* **TASK DESCRIPTION**
Copy out each line of the material in which the word "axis" can be found.

━━━━━ DATA SHOWN

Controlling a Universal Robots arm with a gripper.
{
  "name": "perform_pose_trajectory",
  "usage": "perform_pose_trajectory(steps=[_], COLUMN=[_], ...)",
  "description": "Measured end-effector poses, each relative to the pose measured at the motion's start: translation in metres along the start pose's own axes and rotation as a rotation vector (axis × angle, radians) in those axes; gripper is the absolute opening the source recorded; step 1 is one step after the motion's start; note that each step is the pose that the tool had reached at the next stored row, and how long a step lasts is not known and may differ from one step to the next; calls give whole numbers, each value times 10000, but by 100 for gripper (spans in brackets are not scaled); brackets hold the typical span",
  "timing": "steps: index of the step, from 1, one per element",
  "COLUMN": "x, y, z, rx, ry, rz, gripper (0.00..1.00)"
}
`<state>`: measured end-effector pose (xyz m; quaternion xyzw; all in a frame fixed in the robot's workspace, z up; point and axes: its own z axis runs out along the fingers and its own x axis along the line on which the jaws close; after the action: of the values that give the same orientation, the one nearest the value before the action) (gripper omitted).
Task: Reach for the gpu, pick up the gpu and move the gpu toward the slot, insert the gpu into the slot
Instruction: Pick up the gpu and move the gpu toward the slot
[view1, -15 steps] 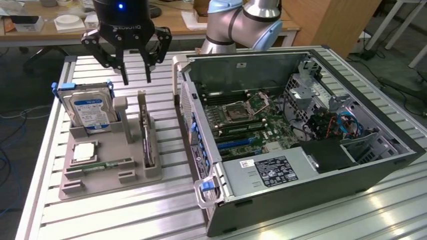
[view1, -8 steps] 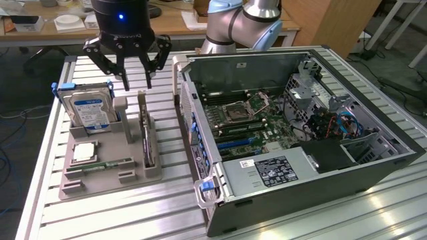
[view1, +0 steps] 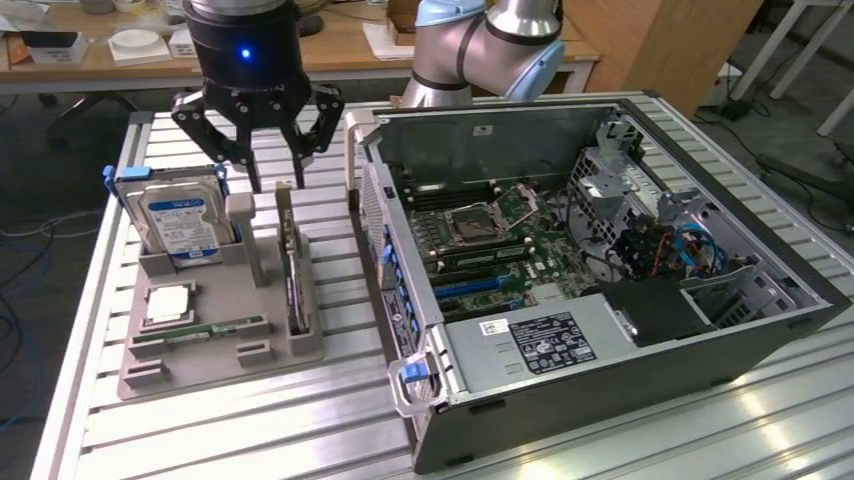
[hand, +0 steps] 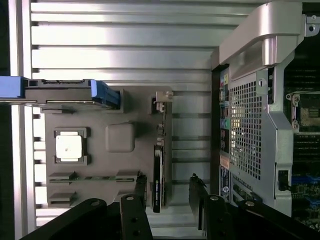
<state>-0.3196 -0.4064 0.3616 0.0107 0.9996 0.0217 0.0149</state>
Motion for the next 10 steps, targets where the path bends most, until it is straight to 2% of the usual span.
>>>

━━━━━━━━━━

* **YOUR RESPONSE**
  "description": "Measured end-effector poses, each relative to the pose measured at the motion's start: translation in metres along the start pose's own axes and rotation as a rotation vector (axis × angle, radians) in those axes; gripper is the absolute opening the source recorded; step 1 is one step after the motion's start; note that each step is the pose that the tool had reached at the next stored row, and how long a step lasts is not known and may differ from one step to the next; calls give whole numbers, each value times 10000, but by 100 for gripper (spans in brackets are not scaled); brackets hold the typical span",
`<state>`: measured end-effector pose (xyz m; quaternion xyzw; all in a frame fixed in the robot's workspace, z up; point and axes: its own z axis runs out along the fingers and its own x axis along the line on which the jaws close; after the action: of the values that give the same orientation, the one nearest the value before the action) (gripper omitted).

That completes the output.